In an era demanding multifaceted prowess, Bartu, a 20-year-old Paris-based violinist, conductor, and composer, stands as one of the pioneers of the new wave of classical musicians. At the mere age of 15, he made his triple debut at the prestigious Théâtre des Variétés with the Orchestre Sinfonietta de Paris, where he played Mendelssohn’s Violin Concerto and conducted his 1st Symphony, as well as Mozart’s 29th Symphony. A large audience, including the former French Prime Minister, attended the concert. The audience acclaimed the concert, describing it as “a moment of grace, rarely seen in a lifetime”, and Bartu as a “genius” and “one of the greatest future musicians of the world”. Bartu channeled the proceeds of this concert towards the restoration of the Notre Dame de Paris, a UNESCO World Heritage, that was demolished by the fire shortly before the concert.

Bartu has so far appeared in numerous concerts, festivals, and events; most recently in Rome, Italy and Vienna, Austria, in addition to those across France.

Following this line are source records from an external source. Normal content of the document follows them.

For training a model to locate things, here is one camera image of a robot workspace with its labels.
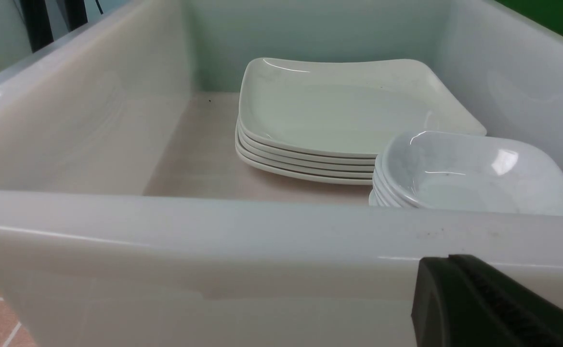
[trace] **black pole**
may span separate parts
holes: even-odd
[[[21,0],[20,3],[28,41],[32,51],[37,52],[54,41],[46,2],[45,0]]]
[[[58,2],[63,3],[67,13],[69,31],[74,31],[88,22],[85,0],[58,0]]]

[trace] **white square plate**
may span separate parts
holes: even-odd
[[[408,59],[255,59],[243,77],[239,119],[255,141],[346,158],[375,158],[408,130],[486,134],[428,66]]]

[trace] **tile grout line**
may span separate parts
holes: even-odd
[[[17,325],[15,325],[15,327],[13,327],[13,330],[10,334],[10,336],[8,336],[8,339],[5,340],[5,343],[3,343],[3,347],[8,347],[11,343],[11,340],[13,340],[13,337],[15,336],[15,334],[18,332],[18,330],[20,329],[20,327],[22,327],[22,323],[18,322]]]

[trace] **black cable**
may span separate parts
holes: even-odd
[[[101,9],[101,5],[99,4],[99,0],[95,0],[95,3],[97,4],[97,8],[99,9],[99,14],[104,14],[104,10]]]

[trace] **white plastic bin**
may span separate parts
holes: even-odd
[[[0,292],[40,347],[412,346],[418,260],[451,253],[563,307],[562,217],[241,164],[260,56],[418,59],[563,168],[563,38],[492,0],[134,0],[0,75]]]

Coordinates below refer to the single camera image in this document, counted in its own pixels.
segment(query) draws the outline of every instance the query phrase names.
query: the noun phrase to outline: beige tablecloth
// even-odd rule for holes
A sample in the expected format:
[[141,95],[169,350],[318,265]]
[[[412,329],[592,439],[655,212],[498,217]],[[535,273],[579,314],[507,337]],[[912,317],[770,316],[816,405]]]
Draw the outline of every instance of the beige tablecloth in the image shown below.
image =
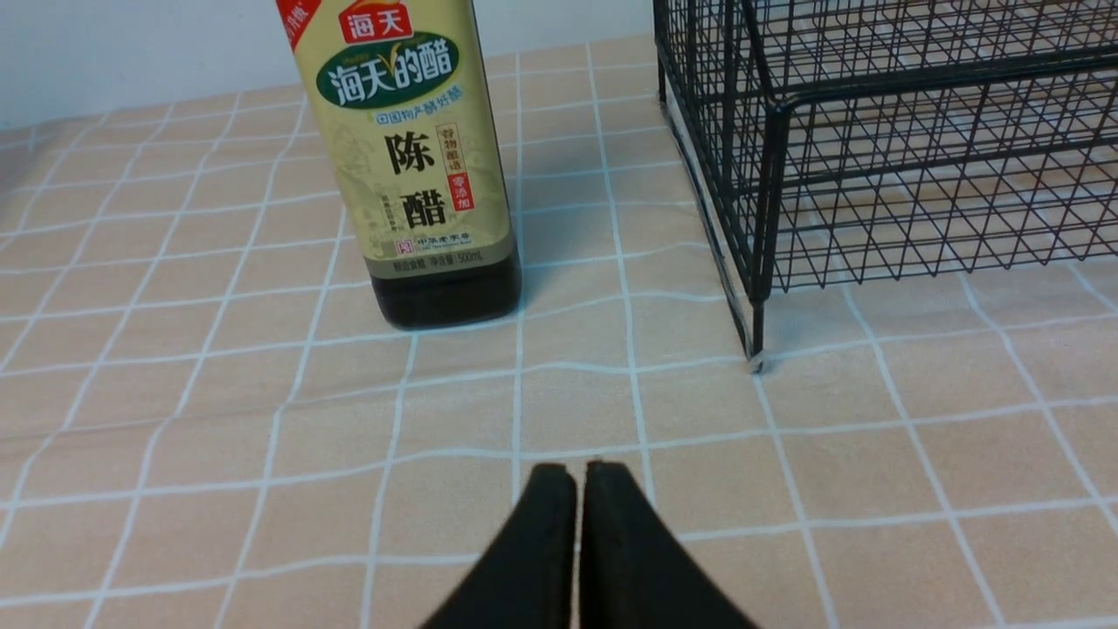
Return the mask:
[[418,335],[300,86],[0,131],[0,627],[411,627],[598,457],[768,628],[1118,625],[1118,266],[778,296],[754,379],[653,58],[490,60],[527,304]]

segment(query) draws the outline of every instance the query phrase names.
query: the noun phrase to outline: green oval logo
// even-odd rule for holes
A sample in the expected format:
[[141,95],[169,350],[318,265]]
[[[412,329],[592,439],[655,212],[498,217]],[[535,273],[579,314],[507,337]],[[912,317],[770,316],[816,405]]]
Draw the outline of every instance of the green oval logo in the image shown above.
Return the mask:
[[394,107],[424,96],[458,69],[458,47],[446,37],[416,32],[402,41],[352,46],[319,70],[322,96],[349,109]]

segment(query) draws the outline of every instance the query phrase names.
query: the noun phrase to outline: haitian logo
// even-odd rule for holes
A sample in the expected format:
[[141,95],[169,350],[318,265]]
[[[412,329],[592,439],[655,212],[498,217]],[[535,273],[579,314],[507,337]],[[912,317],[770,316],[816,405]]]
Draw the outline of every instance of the haitian logo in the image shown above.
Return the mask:
[[395,41],[415,35],[408,8],[398,0],[358,0],[338,20],[347,44]]
[[392,107],[443,86],[459,59],[454,41],[420,31],[405,40],[347,48],[319,70],[316,83],[319,93],[340,107]]

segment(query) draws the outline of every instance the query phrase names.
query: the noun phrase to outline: bottle label
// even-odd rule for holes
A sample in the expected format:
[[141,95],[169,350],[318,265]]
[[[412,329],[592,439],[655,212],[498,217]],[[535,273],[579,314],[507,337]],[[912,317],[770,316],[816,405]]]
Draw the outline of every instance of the bottle label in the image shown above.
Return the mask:
[[512,252],[471,0],[277,0],[369,273]]

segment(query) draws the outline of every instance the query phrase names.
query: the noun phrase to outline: metal wire rack
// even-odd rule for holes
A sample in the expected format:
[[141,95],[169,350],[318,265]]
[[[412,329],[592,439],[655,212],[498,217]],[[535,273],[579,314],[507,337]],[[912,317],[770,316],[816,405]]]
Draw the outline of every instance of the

Apart from his professional engagements, Bartu intensively uses his art and gifts for good causes, with a particular focus on the betterment of children’s lives and the alleviation of deforestation in the Amazon. One of his latest concerts that he co-organised with the Jeunes Talents Association to raise funds for UNICEF took place under the high patronage of the President of France, Mr. Emmanuel Macron. During and after the pandemic, he has collaborated with musicians and artists worldwide, developing and implementing solidarity projects, and raised funds for under-resourced and under-represented communities across the world. These initiatives enabled him to connect with renowned musicians, such as the legendary Wayne Shorter, who said, “Bartu is an extraordinary human being that is needed at a time when we need people to do special things”.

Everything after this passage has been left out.